From the Rosedale Cemetery website:
"It was founded as Rosedale Cemetery in 1884, when Los Angeles was a small city of around 28,285 people, on 65 acres of land running from Washington to Venice Boulevard (then 16th Street) between Normandie Avenue and Walton and Catalina Streets, and often used by California politicians, notably former Mayors of the City of Los Angeles. The interments include pioneers and members of leading families who had a conspicuous place in Los Angeles institutions and the state. Rosedale was the first cemetery in Los Angeles open to all races and creeds, and was the first to adopt the concept of the new approach of design called lawn cemeteries, where the grounds are enhanced to surround the burial places of the dead with beautiful and decorative trees, shrubs, flowers, natural scenery and works of monumental art. Among the more traditional structures, headstones and mausoleums, the cemetery also has several pyramid crypts."

Here are some pictures from Auntie Soo Yin of her trip :

Jue Joe's gravesite is just across the street from ">"Mausoleum/Columberiam, ( the large white building) and  the small "Doll house mauseoleum" near the original entrance of the Cemetery in the picture above.  Jue Joe's grave is directly behind the Newhall family Obelisk in this picture below . 

His grave site is just behind the Obelisk and next to the Dodge family large headstone. 

Here is Jue Joe's very simple plaque which is in excellent condition.
Jue Joe always used the Chinese version of his name with last name first but the plaque is written in the American style with the family name last .

You might wonder why Jue Joe's plaque is so simple while his grave site is in a very prominent section of the cemetery and surrounded by large monuments.  I will let my Auntie Soo-Yin explain.

"In 1941 the family was still struggling to recover from the Depression.  So Ah Gung didn't have money for a fancier marker for Jue Joe.  It was Ah Gung's intent that in the future, he would replace Jue Joe's plain marker with a nicer one that would have dates and a few loving words.  But the opportunity never arose.  So the plaque bears only Jue Joe's name, and in retrospect, it reflects the way that Jue Joe liked to live, simple and minimal.
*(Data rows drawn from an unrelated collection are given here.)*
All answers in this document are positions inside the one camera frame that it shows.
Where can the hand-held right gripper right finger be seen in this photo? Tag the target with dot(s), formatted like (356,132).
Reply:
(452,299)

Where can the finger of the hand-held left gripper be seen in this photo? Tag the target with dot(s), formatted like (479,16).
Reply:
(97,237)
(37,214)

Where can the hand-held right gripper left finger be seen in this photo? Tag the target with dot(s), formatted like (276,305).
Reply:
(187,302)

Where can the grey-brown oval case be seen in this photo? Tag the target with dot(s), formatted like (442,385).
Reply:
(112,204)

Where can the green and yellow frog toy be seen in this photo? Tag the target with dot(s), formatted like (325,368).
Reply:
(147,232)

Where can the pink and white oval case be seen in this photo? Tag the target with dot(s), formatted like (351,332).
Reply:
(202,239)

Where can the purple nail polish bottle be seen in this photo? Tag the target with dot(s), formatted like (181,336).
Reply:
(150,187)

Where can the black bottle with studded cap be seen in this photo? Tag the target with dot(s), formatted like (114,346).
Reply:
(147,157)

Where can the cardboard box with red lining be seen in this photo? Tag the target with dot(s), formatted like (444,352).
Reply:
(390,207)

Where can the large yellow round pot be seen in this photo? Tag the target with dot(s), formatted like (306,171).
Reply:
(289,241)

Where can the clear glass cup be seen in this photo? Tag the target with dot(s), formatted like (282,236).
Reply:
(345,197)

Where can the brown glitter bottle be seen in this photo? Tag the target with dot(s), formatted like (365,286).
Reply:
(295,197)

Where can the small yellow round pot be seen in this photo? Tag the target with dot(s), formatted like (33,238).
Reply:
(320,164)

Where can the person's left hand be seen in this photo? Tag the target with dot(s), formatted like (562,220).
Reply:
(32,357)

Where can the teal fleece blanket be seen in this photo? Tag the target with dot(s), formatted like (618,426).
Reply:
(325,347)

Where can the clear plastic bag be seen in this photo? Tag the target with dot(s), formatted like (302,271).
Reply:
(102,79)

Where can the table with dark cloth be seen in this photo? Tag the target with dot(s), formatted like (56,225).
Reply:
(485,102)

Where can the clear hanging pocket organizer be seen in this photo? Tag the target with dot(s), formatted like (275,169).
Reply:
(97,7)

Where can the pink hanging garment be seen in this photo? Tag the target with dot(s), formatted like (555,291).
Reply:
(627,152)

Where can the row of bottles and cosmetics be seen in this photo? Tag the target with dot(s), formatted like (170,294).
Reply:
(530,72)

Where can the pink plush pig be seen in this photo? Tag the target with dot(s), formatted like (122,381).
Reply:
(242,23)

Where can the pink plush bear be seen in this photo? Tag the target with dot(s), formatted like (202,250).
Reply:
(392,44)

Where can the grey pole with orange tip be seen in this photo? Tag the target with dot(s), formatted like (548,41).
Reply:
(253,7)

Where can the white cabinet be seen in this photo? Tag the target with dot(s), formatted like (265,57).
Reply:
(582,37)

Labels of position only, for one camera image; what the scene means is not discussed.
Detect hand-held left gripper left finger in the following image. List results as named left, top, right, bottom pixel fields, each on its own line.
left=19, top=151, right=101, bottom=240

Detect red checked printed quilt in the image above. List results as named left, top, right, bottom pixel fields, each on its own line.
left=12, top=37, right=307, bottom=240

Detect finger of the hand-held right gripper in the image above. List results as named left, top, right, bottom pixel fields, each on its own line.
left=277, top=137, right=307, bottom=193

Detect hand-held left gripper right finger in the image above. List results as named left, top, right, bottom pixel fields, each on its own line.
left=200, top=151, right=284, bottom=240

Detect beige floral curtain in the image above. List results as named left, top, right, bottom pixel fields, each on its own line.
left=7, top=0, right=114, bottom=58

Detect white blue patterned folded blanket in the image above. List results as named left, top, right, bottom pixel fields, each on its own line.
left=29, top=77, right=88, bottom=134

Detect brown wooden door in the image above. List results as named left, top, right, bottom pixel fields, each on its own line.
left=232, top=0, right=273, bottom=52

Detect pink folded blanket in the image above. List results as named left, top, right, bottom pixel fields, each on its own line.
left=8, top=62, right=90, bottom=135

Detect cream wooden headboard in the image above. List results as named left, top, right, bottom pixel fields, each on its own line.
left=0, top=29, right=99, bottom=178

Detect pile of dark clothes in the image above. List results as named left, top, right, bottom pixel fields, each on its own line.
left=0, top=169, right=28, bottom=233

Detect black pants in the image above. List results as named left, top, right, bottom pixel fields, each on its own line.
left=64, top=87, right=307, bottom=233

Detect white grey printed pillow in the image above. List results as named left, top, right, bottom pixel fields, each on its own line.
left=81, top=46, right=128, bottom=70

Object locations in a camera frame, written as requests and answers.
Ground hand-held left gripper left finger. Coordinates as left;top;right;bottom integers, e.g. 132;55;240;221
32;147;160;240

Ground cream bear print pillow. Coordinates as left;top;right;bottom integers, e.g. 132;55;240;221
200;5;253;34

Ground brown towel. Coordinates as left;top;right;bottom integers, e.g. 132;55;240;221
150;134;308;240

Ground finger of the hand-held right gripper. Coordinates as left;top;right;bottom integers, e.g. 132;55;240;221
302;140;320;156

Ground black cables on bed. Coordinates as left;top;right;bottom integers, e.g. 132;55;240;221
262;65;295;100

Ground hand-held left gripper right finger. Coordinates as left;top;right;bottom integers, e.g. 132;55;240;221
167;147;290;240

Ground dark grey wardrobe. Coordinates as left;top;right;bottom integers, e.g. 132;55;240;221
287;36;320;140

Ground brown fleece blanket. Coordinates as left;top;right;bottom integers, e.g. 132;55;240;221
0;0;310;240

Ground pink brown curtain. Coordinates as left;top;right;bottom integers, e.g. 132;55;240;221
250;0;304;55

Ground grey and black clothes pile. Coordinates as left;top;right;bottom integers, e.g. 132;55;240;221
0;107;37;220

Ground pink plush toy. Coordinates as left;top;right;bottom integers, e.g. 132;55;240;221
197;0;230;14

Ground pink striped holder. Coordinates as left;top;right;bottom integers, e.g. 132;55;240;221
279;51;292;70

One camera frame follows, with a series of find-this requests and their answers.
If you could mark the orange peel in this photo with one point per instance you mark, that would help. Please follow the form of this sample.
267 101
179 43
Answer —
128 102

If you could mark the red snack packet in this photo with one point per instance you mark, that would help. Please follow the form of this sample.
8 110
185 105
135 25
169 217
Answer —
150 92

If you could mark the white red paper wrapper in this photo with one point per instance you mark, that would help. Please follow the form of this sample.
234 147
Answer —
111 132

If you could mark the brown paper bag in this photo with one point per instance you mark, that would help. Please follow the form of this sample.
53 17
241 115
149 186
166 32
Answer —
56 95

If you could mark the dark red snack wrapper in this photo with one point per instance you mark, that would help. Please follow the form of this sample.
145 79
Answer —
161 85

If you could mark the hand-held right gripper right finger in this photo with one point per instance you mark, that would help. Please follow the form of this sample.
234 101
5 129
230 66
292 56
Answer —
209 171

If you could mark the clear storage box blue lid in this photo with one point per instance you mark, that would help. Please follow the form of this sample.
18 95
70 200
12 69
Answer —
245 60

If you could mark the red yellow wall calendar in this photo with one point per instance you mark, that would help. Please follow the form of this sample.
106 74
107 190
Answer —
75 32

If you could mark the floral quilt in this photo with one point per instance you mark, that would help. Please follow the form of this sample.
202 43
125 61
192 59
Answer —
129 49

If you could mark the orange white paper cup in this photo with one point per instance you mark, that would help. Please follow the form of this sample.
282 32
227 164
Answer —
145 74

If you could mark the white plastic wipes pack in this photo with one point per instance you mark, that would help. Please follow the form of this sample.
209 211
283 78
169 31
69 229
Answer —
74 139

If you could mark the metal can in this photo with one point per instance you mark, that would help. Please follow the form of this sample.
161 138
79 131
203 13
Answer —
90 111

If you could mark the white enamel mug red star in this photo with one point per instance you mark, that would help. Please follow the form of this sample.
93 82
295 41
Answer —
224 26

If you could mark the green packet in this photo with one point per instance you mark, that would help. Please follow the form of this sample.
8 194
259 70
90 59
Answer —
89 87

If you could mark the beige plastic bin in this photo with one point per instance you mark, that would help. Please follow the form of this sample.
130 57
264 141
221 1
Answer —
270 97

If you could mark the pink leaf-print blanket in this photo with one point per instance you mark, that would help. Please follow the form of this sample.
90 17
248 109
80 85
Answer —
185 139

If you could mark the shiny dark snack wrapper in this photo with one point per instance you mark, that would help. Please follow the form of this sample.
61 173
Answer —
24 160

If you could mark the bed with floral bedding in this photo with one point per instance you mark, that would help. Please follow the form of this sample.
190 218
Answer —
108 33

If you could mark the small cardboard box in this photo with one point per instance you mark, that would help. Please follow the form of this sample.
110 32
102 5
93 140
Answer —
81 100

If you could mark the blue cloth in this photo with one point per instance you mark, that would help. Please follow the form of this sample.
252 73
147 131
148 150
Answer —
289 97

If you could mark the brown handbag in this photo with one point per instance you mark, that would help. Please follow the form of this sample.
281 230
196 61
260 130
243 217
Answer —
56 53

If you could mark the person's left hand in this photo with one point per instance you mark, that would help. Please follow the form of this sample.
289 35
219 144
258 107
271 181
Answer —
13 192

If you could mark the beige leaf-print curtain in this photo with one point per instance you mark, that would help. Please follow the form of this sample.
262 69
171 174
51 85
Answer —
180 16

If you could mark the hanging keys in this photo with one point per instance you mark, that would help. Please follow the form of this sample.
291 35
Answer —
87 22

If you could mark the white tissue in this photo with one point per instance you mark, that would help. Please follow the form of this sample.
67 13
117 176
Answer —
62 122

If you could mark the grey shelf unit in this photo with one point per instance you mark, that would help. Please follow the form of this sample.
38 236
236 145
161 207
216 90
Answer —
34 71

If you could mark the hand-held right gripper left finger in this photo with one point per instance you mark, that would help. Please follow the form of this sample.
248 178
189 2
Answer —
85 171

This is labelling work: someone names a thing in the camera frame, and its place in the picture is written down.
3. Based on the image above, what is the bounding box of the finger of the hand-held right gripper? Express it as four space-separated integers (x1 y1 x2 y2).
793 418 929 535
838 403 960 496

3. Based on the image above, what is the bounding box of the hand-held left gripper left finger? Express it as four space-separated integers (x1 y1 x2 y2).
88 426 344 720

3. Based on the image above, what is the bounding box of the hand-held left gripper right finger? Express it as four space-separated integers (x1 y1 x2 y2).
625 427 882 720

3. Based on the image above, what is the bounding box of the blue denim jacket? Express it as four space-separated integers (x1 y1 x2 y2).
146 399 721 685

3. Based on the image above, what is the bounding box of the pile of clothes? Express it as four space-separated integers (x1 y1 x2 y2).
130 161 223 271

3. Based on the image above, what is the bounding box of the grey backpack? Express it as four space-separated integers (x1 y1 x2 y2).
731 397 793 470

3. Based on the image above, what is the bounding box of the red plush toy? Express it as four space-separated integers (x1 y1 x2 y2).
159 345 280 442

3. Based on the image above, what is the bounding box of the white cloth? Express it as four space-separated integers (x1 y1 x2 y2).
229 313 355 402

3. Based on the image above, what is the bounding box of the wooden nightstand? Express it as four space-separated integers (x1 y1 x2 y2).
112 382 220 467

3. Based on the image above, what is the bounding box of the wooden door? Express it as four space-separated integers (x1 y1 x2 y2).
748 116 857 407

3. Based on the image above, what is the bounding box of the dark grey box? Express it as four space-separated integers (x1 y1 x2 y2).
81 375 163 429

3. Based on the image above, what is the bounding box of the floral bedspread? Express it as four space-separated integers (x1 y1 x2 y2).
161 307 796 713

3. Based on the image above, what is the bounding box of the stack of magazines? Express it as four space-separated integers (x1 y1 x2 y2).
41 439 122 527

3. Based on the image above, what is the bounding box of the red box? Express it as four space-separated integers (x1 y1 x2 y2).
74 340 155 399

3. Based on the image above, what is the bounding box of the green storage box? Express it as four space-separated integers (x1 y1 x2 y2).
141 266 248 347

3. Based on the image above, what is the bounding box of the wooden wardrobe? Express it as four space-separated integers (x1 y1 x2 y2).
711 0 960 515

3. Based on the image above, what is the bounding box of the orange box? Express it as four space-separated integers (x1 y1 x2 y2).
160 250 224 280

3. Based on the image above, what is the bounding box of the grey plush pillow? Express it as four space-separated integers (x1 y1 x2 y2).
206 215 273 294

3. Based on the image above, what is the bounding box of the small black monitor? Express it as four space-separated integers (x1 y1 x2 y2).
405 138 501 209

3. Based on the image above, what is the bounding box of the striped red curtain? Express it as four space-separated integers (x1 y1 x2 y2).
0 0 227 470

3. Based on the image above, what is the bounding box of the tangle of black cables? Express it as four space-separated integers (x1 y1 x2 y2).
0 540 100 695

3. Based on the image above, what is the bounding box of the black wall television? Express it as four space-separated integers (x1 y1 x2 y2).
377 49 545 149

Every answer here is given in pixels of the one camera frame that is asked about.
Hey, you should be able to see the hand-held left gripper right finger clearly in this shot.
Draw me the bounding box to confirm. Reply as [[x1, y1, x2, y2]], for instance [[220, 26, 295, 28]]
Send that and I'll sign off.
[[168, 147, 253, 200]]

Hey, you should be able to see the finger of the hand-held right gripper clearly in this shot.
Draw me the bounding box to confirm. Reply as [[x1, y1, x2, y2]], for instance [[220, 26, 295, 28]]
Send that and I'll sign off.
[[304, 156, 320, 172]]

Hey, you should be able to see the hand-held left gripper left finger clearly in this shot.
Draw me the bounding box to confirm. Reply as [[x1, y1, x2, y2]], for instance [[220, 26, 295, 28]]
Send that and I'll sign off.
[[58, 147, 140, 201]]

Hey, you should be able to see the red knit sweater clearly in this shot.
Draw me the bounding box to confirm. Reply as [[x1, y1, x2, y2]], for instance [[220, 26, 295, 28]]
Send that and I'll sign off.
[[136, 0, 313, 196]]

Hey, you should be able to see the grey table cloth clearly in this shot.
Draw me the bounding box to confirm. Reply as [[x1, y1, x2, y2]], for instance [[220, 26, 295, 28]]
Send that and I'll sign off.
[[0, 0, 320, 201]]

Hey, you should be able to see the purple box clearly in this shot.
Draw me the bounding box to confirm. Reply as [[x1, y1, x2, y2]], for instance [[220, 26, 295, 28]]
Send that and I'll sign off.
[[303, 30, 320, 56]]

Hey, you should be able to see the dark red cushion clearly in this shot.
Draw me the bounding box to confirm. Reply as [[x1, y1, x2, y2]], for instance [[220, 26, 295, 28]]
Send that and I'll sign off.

Ah Gung paid a lot of money for Jue Joe's resting place.  This area is where distinguished folks are interred.  Hattie McDaniel, who played Scarlett O'Hara's "Mammy" in Gone with the Wind is buried nearby.  And Jue Joe is resting between the Dodge and Newhall families.  This section is the most well cared for in the Cemetery, which explains why the "Joe Jue" headstone is in such good condition.    
Seems that Ah Gung went for location as foremost in honoring Jue Joe.  He wanted his father in good company.  He intended to replace Jue Joe's headstone with a better one in the future, but the Depression hit him hard, he became the sole breadwinner for our extended families in America and in China, so he was struggling to keep us all afloat.  Then came the trouble with Dorothy and he never had the money to order a new headstone. "

Auntie's visit to my great grandfather's grave site got me thinking about maybe creating a virtual headstone for him on this blog site.  The story of our family in America began with Jue Joe's decision to leave China as a young man in 1874 and take the long journey to America. His story and the early story of our family is chronicled in the pages of this blog . It is important , I think, as my late Auntie Joan used to say, to pause in our busy lives to take a moment to thank those from whom we inherit our life stories.